Recently got my CISSP but when i look into the job market:
1. first of all I am clueless where to use this degree
2. Many places ask prior experience in specific security areas- like IDS, IPS etc
3. Many places want US citizen only to apply for some positions.
I have 19+ years of hands-on and networking background . I have 4 years of running federal certifications -FIPS,CC,USGv6,JITC for my company but nothing is working. I clearly have 5+ years of experience required in 2 of the domains mentioned.
What is going wrong here?
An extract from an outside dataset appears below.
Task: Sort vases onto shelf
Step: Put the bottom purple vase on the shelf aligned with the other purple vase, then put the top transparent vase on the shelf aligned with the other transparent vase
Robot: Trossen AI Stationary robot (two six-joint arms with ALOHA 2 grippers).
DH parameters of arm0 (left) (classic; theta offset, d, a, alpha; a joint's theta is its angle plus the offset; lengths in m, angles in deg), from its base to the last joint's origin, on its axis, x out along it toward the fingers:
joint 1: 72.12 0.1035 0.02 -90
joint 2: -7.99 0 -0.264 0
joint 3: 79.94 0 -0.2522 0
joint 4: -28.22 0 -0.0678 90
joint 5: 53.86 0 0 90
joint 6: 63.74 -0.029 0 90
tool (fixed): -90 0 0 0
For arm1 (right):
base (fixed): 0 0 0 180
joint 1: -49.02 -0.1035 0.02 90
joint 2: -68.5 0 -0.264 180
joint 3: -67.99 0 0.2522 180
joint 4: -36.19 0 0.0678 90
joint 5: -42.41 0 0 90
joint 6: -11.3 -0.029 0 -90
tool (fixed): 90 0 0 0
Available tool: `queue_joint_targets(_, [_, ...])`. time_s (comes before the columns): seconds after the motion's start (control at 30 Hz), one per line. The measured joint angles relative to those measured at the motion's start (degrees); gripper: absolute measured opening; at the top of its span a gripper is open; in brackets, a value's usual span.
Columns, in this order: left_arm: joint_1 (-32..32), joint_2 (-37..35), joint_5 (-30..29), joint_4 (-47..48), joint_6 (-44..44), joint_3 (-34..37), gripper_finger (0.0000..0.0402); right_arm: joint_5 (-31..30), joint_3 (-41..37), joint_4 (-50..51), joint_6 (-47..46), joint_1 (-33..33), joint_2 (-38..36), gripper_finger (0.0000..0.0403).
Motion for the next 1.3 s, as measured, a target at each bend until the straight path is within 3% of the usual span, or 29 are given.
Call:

Very minimal % of people are aware of CISSP but if they are aware they know its one of the toughtest but how to convert it into a job position. some asks for prior experience with COBIT, ITIL etc, some wants audit experience
As almost everyone else here has pointed out, the CISSP isn't a silver bullet, but it can give you an edge over others so long as you've meet primary eligibility criteria --- including experience, skills, visa / citizenship etc.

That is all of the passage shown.